→ **Prompt**: Beginning with the line that has "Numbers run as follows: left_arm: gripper" and ending with the line that has "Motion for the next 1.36", retype the entries below exactly, except for the pictures.

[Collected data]
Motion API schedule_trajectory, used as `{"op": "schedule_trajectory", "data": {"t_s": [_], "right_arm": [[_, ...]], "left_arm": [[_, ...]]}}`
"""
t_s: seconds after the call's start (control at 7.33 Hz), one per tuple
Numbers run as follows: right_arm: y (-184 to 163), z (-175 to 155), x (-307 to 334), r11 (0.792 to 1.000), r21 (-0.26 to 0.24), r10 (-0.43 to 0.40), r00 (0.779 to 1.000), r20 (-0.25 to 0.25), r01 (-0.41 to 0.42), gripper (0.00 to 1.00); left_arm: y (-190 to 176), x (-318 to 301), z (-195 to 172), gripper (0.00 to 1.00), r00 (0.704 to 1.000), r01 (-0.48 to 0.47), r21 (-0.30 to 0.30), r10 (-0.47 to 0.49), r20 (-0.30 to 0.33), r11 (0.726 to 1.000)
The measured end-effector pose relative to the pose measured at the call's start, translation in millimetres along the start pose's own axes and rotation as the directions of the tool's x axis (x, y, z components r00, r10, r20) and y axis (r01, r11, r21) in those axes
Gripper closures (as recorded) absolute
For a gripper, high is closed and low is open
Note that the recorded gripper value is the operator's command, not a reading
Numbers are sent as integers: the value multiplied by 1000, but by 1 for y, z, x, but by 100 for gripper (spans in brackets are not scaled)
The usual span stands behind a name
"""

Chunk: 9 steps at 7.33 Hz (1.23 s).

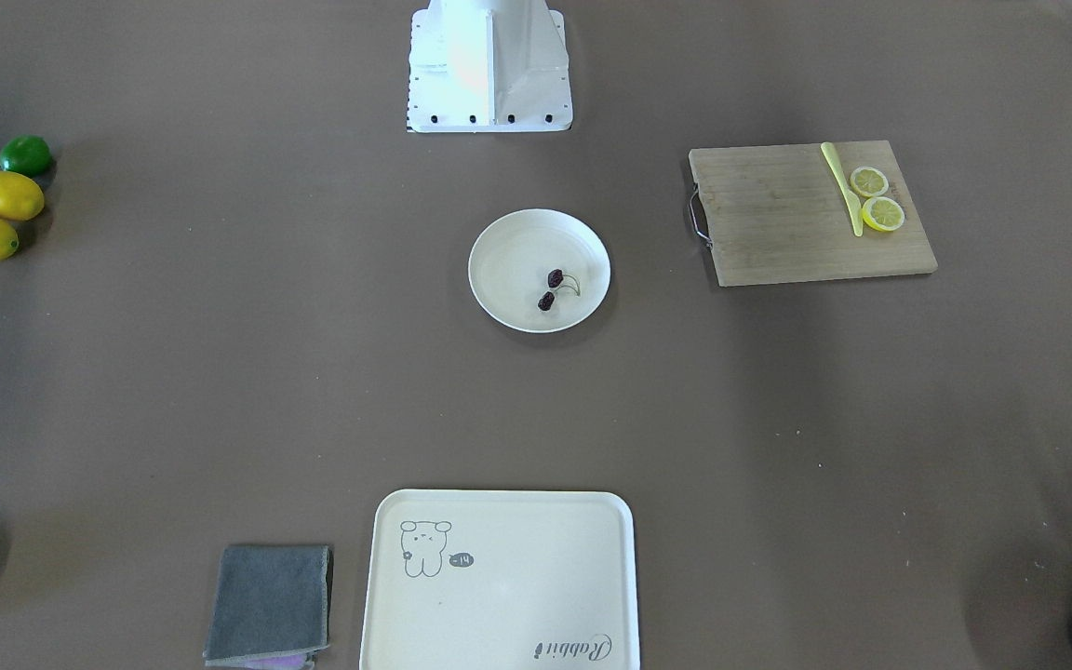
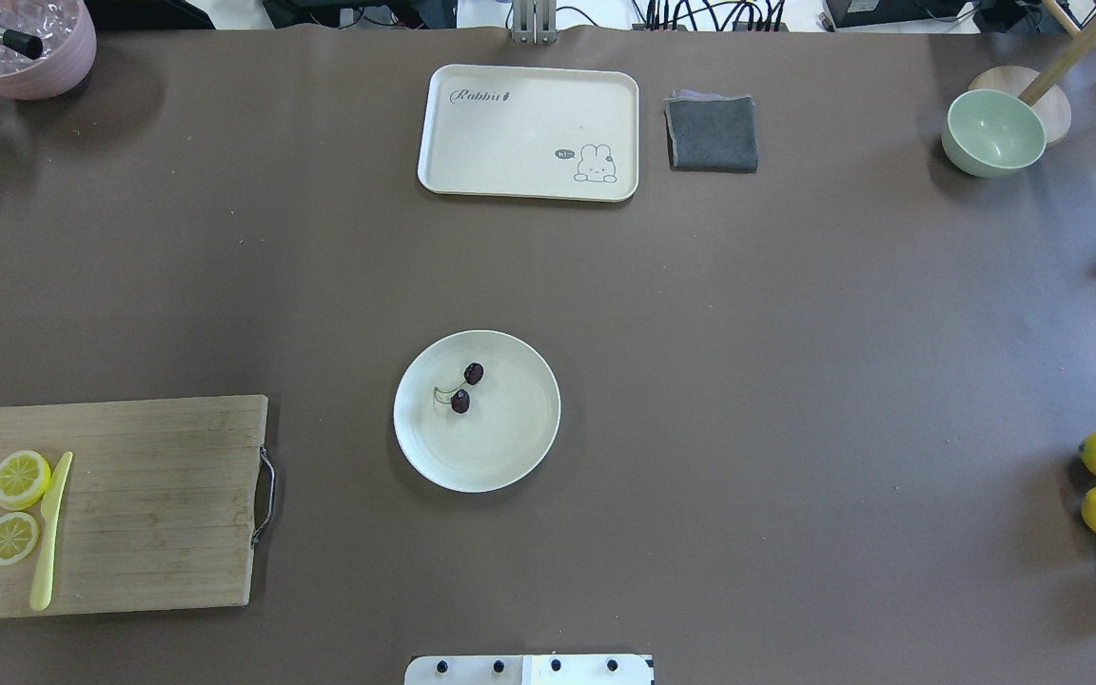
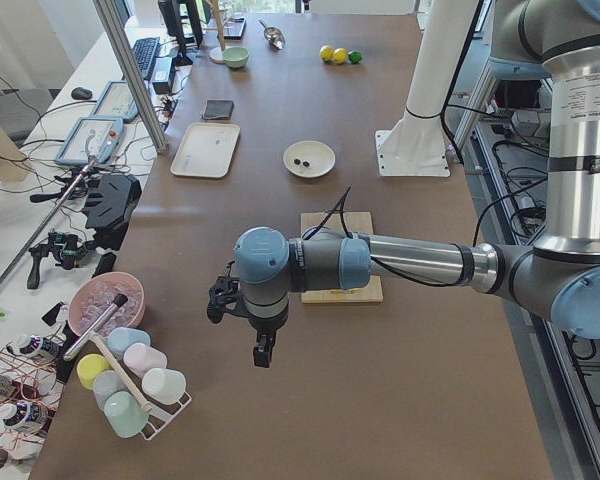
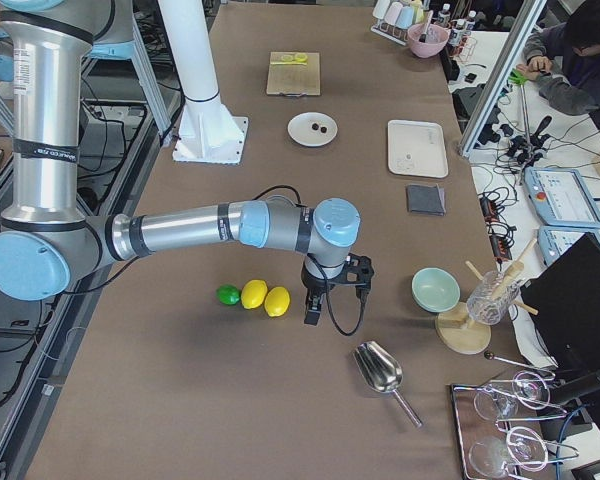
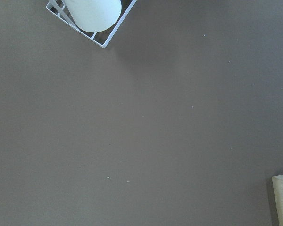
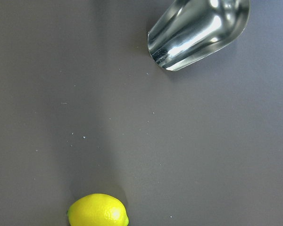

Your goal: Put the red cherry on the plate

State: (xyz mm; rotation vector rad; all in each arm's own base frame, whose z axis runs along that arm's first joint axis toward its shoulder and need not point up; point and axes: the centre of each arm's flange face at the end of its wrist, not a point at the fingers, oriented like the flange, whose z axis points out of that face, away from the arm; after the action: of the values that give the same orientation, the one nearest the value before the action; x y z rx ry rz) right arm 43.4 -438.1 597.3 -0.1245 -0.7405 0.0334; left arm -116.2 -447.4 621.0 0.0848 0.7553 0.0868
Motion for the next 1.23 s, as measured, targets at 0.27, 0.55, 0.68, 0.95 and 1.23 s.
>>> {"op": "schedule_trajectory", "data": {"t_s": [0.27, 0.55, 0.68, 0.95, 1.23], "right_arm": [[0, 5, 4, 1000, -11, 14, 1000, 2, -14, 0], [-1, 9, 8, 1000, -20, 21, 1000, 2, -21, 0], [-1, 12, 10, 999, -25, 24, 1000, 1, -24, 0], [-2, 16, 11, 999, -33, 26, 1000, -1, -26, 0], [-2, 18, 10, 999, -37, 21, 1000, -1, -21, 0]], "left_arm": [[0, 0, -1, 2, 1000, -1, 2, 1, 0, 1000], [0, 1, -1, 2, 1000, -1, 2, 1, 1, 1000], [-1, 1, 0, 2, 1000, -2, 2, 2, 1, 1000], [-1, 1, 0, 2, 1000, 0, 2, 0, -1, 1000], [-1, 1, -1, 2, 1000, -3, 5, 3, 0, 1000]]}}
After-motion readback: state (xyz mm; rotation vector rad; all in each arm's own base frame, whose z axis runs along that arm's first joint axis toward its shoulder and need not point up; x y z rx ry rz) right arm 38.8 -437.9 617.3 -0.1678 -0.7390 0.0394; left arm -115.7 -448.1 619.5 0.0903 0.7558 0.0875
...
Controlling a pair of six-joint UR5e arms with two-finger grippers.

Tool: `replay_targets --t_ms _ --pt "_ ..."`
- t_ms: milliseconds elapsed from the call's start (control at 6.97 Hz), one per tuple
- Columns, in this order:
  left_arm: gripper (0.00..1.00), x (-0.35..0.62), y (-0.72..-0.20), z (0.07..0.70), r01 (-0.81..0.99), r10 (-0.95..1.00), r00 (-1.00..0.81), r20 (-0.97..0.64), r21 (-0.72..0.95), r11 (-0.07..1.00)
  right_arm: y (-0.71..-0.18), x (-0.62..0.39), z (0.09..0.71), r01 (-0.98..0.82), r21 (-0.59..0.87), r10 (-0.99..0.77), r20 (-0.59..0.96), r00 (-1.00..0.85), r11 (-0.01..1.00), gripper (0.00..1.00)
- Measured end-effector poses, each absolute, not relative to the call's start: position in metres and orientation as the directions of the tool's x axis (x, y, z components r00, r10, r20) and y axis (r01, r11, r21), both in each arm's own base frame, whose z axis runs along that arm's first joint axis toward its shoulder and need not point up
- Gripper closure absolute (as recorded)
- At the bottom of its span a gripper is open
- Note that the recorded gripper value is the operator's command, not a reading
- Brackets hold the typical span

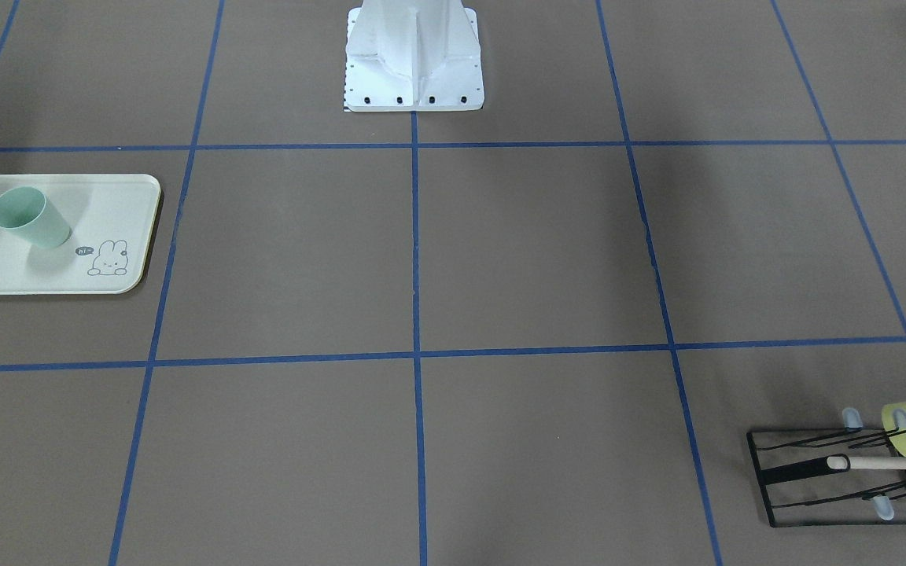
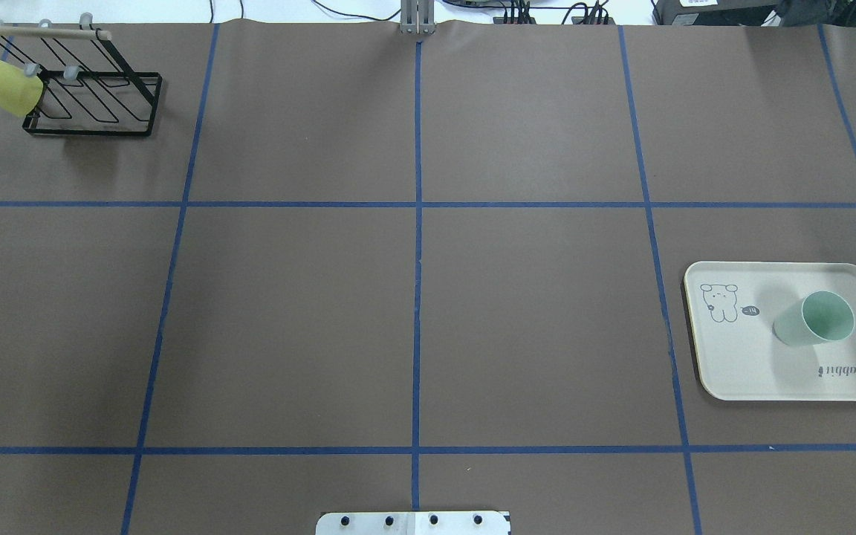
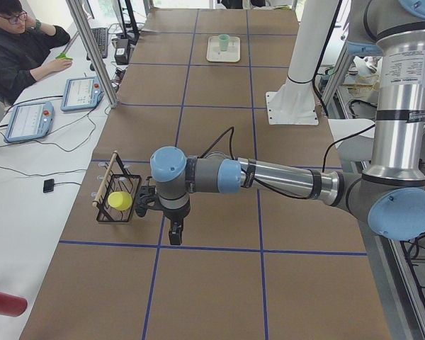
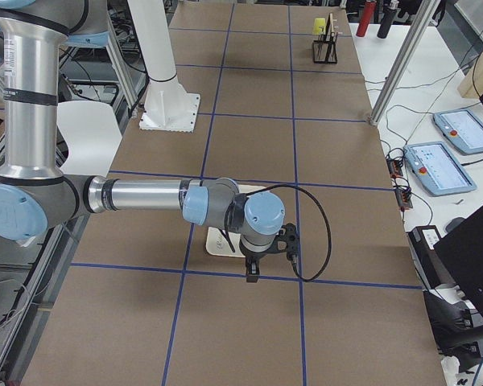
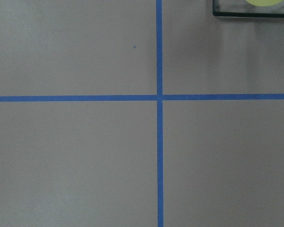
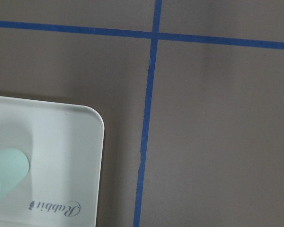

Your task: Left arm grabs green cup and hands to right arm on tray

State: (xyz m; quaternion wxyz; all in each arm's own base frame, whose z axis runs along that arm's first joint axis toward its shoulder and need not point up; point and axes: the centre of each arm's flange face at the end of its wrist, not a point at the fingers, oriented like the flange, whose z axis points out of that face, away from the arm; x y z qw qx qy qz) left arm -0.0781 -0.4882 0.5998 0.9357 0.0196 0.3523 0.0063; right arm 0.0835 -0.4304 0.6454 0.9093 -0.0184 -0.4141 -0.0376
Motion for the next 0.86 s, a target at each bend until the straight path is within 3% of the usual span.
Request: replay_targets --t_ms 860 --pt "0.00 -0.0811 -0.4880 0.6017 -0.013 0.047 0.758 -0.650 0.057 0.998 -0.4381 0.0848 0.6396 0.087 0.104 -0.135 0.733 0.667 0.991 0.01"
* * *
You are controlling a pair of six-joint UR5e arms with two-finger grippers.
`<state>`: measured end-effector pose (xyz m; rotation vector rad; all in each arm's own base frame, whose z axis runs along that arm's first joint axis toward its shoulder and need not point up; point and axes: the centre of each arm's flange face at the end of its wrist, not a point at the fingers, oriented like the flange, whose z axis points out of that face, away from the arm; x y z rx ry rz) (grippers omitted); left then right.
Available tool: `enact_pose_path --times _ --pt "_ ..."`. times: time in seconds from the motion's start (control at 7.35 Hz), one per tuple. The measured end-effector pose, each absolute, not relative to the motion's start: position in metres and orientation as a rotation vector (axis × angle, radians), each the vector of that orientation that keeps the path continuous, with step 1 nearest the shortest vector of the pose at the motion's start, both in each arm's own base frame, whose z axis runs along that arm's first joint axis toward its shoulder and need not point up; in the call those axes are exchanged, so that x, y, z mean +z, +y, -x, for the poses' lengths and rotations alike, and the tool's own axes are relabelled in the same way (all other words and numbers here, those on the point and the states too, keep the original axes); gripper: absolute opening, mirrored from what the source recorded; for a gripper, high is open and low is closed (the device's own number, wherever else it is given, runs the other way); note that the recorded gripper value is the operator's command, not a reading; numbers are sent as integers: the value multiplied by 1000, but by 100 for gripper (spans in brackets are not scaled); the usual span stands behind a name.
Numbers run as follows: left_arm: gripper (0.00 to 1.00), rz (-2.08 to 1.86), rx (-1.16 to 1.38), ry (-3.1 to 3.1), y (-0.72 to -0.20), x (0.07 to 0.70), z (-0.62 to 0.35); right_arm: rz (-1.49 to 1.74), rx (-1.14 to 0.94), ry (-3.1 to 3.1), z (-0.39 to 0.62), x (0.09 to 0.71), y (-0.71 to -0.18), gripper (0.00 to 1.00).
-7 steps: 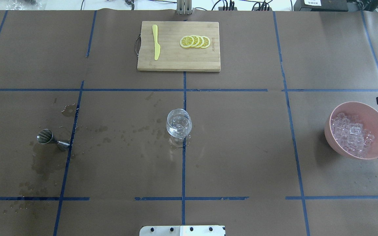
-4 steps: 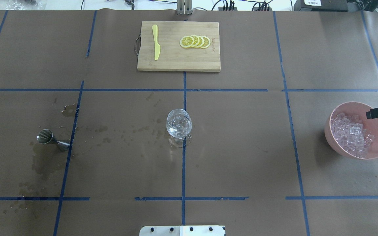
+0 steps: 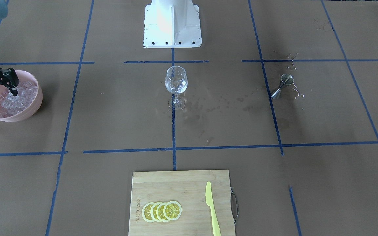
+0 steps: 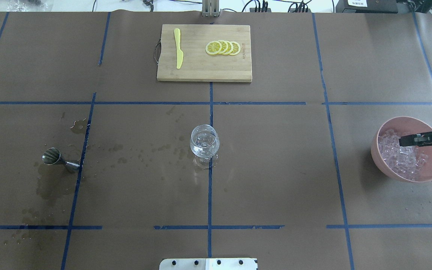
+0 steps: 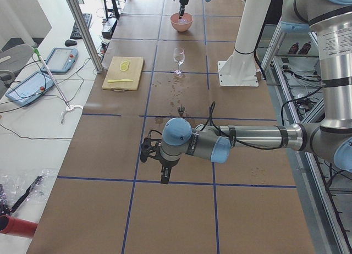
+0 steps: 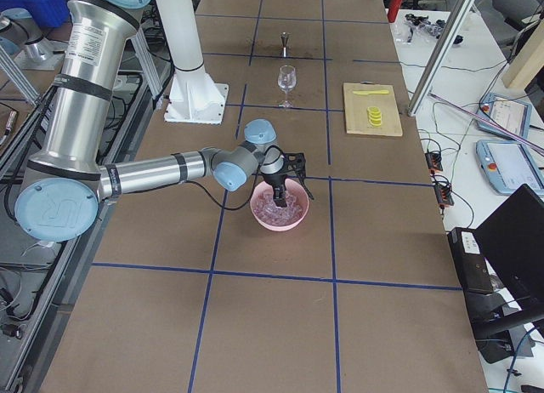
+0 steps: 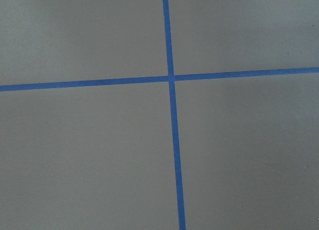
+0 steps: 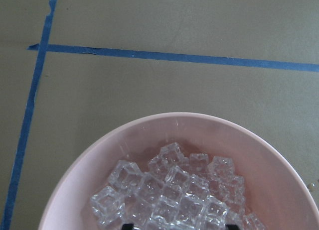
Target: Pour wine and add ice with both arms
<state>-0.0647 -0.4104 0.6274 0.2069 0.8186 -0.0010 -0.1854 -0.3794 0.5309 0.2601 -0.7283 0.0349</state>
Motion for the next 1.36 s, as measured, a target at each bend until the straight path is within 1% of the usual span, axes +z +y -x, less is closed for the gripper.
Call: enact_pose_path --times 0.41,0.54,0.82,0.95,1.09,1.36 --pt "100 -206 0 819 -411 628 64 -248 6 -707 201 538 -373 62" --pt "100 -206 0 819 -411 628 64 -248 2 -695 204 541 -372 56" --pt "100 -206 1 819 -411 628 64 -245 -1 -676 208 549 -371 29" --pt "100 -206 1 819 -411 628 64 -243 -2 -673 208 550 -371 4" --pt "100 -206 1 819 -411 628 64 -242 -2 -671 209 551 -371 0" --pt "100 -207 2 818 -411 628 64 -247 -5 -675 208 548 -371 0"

→ **Exercise output**:
Numbers run as follows: left_arm: gripper (0.00 to 1.00), rz (-2.08 to 1.86), rx (-1.16 to 1.38), ry (-3.1 to 3.1), y (-0.72 to -0.20), x (0.07 to 0.70), z (-0.62 to 0.35); right_arm: rz (-1.49 to 1.74), rx (-1.14 to 0.94), ry (-3.1 to 3.1), z (-0.39 to 0.62), x (0.09 to 0.71), y (-0.71 to -0.18), gripper (0.00 to 1.00).
-7 steps: 
-4 steps: 
+0 steps: 
+0 steps: 
+0 steps: 
+0 steps: 
+0 steps: 
+0 steps: 
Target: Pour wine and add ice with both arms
<state>-0.0647 -0.4104 0.6274 0.2069 0.8186 -0.0010 -0.1854 -0.3794 0.5309 0.2601 -0.7283 0.0349</state>
Motion for the next 1.36 s, as measured, a target at each bend until the straight path is within 1% of the usual span, axes +z +y -x, less is closed for the gripper.

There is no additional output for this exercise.